Oral Evidence a Complicating Factor?

Lord Neuberger's quoted remark arose out of his more general point that "the expensive and well-established practices of disclosure and of cross-examination of witnesses was highly questionable". What is Lord Neuberger's alternative to cross-examination? "[M]ost of the best points that emerge from questioning can be made much more shortly in argument".

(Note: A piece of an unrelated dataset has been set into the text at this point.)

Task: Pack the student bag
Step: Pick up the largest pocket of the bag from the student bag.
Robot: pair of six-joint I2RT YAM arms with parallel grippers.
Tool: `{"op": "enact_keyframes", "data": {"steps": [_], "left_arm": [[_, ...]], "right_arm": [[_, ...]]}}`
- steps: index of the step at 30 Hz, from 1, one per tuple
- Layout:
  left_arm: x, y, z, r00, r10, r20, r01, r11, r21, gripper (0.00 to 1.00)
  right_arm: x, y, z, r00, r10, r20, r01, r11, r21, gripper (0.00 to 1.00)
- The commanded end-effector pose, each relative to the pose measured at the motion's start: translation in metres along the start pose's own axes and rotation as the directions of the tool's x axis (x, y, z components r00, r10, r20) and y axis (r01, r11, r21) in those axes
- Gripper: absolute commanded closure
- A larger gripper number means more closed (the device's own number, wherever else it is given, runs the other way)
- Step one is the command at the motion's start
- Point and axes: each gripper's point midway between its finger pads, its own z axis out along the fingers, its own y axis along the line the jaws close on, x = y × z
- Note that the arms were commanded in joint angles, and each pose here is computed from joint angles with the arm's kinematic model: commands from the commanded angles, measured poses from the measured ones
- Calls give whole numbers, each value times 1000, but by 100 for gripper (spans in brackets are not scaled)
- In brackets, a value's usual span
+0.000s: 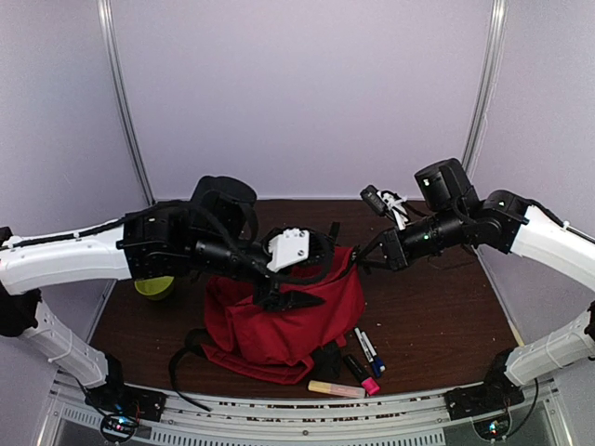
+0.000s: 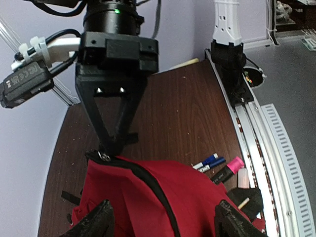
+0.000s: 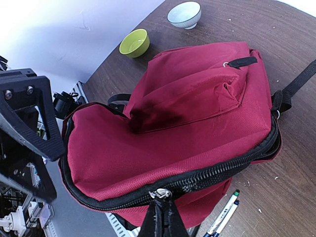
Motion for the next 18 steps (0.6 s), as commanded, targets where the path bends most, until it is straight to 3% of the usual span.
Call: {"op": "enact_keyframes", "data": {"steps": [1,4,8,11,13,17,18], "left_arm": [[-42,28,13,990,-33,134,42,997,-68,27],[-30,24,38,996,-62,63,63,998,-11,27],[-1,34,57,994,-99,-48,95,993,-76,31],[2,40,55,993,-102,-63,94,989,-113,51],[5,41,52,992,-104,-70,95,988,-125,74],[23,34,46,984,-117,-132,101,987,-125,100],[29,33,43,980,-124,-152,105,986,-131,100]], "right_arm": [[-27,8,-9,993,-44,112,45,999,-1,100],[-29,8,-13,991,-54,123,53,998,14,100],[-30,4,-15,990,-67,123,63,997,41,100],[-31,0,-18,989,-81,122,73,995,68,100],[-34,-4,-22,988,-82,129,72,994,86,100],[-38,-15,-29,986,-71,148,55,992,111,100],[-39,-18,-31,986,-68,152,50,992,117,100]]}}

Is oral evidence a complicating factor? Yes, facts are messy - and all the more so when there is disagreement between the witnesses. But isn't the job of the court to decide which version of the facts is more likely to be true? It's not an easy task, but how can lawyers' arguments (plus witness statements also drafted by lawyers) be a substitute for oral evidence?

Reducing Litigation Costs

Lord Neuberger characterised his suggestions as a "rather heretical view as to the way in which litigation costs could be reduced". But there is a far simpler and fairer way of reducing costs, which I have long advocated. [See my Practical Guide to Human Rights]. The UK is one of the few countries in the world where a case worth, say, £50,000 could easily cost the losing party £500,000 in legal costs, because legal fees are largely uncontrolled. The Jackson Reforms introduced fixed costs, but only for personal injury claims of up to £25,000. Jackson LJ has now proposed increasing the fixed costs level to £250,000, but the suggested figures are still too high. Why not rather copy the simple statutory German system? Like the British system, the loser pays the winner's costs, but that's where the similarity ends. The German scale of fees is inversely proportional, with recoverable costs of 20% for the lowest value claims sliding down to 2% in any case worth over 200,000 euros.

Welcome Reminder

Lord Neuberger ended his lecture with a welcome reminder: "[I]n a speech concerned with the role of judges under a constitutional system based on Parliamentary sovereignty, it is perhaps appropriate to end with a reminder that any judicial decision can be revoked by Parliament through a statute." The leading example of this is the War Damage Act 1965, which revoked the decision of the House of Lords (as a court) in Burmah Oil v. Lord Advocate. Not even the fundamental principle of Parliamentary sovereignty itself is as well recognised as it ought to be. See my blog of 12 July 2016 attacking 1,054 barristers for missing this crucial principle.